== What the exercise asks ==
Report back every line of the entries that contains "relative", exactly as written.

== Material to process ==
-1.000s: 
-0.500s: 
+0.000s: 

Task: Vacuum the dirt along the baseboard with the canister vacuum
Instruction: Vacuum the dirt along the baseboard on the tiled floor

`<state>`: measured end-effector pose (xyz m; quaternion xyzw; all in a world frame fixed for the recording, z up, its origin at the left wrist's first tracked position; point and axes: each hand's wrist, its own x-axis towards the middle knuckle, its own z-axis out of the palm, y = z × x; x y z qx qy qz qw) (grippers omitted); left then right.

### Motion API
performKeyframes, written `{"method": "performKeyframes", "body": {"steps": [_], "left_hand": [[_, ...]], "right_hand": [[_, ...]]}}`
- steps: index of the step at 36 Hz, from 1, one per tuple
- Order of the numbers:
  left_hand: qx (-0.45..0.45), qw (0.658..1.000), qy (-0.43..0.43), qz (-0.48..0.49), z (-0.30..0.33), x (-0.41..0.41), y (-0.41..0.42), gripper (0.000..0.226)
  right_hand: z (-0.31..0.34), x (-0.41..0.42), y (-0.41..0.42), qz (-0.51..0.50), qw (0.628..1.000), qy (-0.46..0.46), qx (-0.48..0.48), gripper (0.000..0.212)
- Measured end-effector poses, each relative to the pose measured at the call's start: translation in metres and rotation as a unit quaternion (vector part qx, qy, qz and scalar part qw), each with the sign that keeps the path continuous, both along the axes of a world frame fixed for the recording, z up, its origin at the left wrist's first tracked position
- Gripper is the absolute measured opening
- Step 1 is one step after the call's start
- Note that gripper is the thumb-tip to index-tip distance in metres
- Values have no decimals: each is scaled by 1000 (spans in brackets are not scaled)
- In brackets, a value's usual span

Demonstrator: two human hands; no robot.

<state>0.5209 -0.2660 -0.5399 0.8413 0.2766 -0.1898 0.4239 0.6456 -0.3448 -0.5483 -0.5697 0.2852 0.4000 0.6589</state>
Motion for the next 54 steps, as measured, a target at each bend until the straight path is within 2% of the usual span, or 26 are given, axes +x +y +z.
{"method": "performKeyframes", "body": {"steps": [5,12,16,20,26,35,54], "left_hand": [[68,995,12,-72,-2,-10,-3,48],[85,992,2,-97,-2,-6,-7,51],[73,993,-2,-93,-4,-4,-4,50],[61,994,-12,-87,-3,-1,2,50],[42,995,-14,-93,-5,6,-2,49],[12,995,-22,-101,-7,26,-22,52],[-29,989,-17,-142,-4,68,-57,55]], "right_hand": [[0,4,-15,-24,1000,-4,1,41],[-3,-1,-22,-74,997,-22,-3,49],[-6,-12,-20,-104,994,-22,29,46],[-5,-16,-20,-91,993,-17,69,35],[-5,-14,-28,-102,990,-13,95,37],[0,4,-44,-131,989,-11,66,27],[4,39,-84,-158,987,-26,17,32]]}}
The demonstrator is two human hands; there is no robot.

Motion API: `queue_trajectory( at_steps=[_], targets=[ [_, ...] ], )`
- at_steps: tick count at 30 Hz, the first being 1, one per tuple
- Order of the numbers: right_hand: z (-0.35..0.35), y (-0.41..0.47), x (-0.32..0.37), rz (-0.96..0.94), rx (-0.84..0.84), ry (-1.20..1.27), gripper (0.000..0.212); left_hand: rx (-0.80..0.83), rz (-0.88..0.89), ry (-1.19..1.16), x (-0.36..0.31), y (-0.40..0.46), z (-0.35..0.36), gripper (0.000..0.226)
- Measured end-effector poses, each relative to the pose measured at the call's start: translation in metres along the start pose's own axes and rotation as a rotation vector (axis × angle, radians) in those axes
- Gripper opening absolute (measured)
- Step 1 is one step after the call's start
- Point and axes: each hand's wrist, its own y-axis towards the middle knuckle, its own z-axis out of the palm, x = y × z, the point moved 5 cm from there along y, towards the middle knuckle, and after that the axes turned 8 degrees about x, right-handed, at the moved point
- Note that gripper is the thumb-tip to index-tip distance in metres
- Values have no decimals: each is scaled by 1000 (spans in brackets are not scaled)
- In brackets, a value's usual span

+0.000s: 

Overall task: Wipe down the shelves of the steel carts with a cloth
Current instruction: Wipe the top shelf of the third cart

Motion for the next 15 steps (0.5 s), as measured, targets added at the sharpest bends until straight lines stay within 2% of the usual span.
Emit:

== Response to the exercise ==
- Measured end-effector poses, each relative to the pose measured at the call's start: translation in metres and rotation as a unit quaternion (vector part qx, qy, qz and scalar part qw), each with the sign that keeps the path continuous, both along the axes of a world frame fixed for the recording, z up, its origin at the left wrist's first tracked position
- Measured end-effector poses, each relative to the pose measured at the call's start: translation in metres along the start pose's own axes and rotation as a rotation vector (axis × angle, radians) in those axes

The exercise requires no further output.